Millions Of People, Millions Of Customized Ads
What if the movie trailer you watched at Yahoo remixed the video according to your particular tastes in film? It might emphasize the action adventure elements for one audience, and the romantic angle for another. For all of the demographic, contextual and behavioral targeting that Web technology makes possible, customizing creative for these many targets continues to lag. This week a spinoff of British Telecom, Real Time Content, (RTC) unveils a media delivery system that can assemble video and other media on the fly and to match a range of user profiles. We asked CTO Ian Cameron and CEO Naj Kidwai to walk us through the experience and the technology involved in what they call "adaptive media."
Behavioral Insider: What does adaptive media do?

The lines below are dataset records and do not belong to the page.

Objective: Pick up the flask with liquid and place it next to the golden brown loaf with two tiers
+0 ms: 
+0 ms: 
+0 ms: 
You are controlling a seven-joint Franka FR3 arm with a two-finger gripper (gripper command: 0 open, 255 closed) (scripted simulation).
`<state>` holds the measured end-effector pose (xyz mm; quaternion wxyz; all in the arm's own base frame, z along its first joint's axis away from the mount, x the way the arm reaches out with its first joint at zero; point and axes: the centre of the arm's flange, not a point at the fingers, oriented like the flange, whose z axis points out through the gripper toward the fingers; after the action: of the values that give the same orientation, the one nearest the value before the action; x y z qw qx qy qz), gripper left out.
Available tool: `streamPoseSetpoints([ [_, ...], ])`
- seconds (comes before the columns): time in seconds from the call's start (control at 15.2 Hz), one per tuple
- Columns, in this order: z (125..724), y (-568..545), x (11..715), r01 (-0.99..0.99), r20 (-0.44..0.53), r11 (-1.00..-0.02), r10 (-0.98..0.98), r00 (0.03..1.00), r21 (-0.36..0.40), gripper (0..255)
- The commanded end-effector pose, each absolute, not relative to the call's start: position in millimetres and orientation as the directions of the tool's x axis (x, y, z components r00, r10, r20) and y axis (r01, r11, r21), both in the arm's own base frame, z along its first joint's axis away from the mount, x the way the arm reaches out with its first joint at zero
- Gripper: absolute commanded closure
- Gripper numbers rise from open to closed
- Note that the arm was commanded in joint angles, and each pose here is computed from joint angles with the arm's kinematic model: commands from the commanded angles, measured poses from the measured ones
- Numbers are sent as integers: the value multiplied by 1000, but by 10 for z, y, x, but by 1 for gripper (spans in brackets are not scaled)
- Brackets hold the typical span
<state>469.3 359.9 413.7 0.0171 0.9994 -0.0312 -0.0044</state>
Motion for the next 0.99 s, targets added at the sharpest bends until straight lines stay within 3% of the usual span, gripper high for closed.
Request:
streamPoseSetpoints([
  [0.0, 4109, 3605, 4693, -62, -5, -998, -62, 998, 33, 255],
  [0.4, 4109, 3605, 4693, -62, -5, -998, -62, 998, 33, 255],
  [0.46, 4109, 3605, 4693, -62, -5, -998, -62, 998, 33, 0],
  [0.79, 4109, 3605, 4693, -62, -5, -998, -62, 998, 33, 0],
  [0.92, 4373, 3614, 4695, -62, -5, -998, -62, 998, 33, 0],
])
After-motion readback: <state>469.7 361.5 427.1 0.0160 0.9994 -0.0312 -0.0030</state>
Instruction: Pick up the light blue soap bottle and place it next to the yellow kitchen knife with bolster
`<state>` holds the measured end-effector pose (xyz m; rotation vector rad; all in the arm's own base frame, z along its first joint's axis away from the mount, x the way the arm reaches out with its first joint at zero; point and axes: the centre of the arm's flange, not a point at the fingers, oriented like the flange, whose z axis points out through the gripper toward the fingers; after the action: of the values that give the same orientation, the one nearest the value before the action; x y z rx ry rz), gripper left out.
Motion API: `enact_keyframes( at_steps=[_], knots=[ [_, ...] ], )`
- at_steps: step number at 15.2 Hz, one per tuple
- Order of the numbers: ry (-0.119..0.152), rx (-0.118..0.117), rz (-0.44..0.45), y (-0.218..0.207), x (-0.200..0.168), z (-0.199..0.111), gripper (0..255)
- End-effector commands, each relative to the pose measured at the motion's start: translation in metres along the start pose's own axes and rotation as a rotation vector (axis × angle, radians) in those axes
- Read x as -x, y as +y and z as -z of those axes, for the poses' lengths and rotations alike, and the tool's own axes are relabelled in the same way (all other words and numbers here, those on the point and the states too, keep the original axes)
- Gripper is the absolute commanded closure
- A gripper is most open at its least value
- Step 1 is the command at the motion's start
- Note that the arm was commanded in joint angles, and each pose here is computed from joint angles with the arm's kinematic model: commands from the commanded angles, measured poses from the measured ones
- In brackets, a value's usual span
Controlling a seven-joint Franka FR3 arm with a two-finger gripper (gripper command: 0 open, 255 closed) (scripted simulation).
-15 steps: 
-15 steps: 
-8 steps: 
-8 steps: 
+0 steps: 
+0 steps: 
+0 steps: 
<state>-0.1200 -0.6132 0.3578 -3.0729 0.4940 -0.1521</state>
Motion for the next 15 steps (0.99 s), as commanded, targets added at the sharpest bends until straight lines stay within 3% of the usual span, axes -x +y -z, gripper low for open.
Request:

Ian Cameron: Rather than playing media, our platform intelligently customizes the video, audio, graphics within a piece of media content to fit the needs of the consumer, publisher and content owner at the time that it is delivered. The media content is created in real time for that viewer at that time. The site sends a request to the RTC platform for content but also for that consumer's profile. We take pieces of source video and audio and create a piece of customized, optimized content in real time for that viewer. The whole of that cycle is less than two seconds. These aren't pre-canned versions. We can actually create new creative for every single viewer. We can identify which things worked well in the videos, and which music, scenes or voiceovers don't work so well. Then we can emphasize the ones that work well for that particular profile and viewer.
Behavioral Insider: What is the relationship between the user profile and the content?
Naj Kidwai: In our demos it is user-initiated, but we can take cookies and link into a BT network or ad server to pull out the relevant profile data. In a Honda demo we have four profiles. If you click on the Soccer Mom profile, it then asks how much time you want for viewing this piece of content, so you could say 15 seconds and an ad is created for Honda vehicles that accentuates the features of safety and security for a soccer mom. We can link into any type of profile data. We take any type of digital content - video, audio, graphics -- and adapt them in real time based on any type of profiling data using context or end user profiling.
Behavioral Insider: I imagine that on the back end you could tell an advertiser a great deal about consumer response to a product or pitch just by how the consumer responds to the video assemblage. But on the front end, how would this tie into BT?
Cameron: We are having extensive discussions with BlueLithium in particular on taking BT data to adapt the content based on the viewer's implied age, gender, tastes, and so on. Now we can pitch this movie in a way that will appeal to someone who is interested in more action adventure than drama. Perhaps elements of the soundtrack appeal to a younger audience and we know they prefer 10-second pre-rolls rather than a two minute full trailer. We adapt the duration to suit the audience.
Behavioral Insider: Technically, how are you segmenting and assembling these assets on the fly?
Cameron: The initial step is capturing the campaign objectives, to agree what profiles or target audiences the advertiser wants to target the messages towards, and to agree on a rough outline of the storyboards that will be used for that audience. A common approach is to record new voiceovers but not actually shoot new video material. We now have clients that shoot content specifically for adaptive media. We segment the video and audio into components and mark each fragment with metadata: types of shot used, how important they are to the overall storyline, the actors in it, locations, and so on. We then design the storyboards that will be used to put all of that content together for a particular audience. And then, on an ongoing basis, we measure and optimize the performance of the video and improve those things that work best.
Behavioral Insider: What problem is this solving?
Cameron: Advertisers look at this massively fragmented marketplace and say they want interactive relationships the consumer can participate in. Now the consumer can say what they do and don't like in the ad.
To date, BT has targeted based on behavioral history, but at the end of the day the creative tends to be the same. The classic example is, you have seen a viewer on a motoring section for The Times and then see them on MySpace, you know from BT that the viewer is also interested in motoring, so you pitch [the same] motoring commercial. We're saying that adaptive media can change the creative, so given the behavioral information I know about this user, I can now make it more relevant for that viewer by cutting out the things they aren't interested in. I respect their time. I won't have a 30-second spot for everyone. I may have a 10-second spot for some and two minutes on others, depending on the environment and the customers' own profile information. With fragmentation and higher levels of viewer control, not only can you cost effectively micro-market to these individual viewers, but you can actually establish a relationship.
Behavioral Insider: But it is hard enough for marketers to invest in discrete creative banners, let alone assembles enough video assets for this. Is there scale to make the additional spend worthwhile?
Kidwai: A large financial services organization views this as next-generation customer experience. They are starting to see that even though the creative is slightly more expensive, they now have some analysis and models that show increased click-through rates based on certain parameters. The future is going to be millions of creatives for millions of people. That is going to be a challenge. What gives me comfort is having built businesses in the dotcom era. I remember the days when ad agencies never got Flash, too.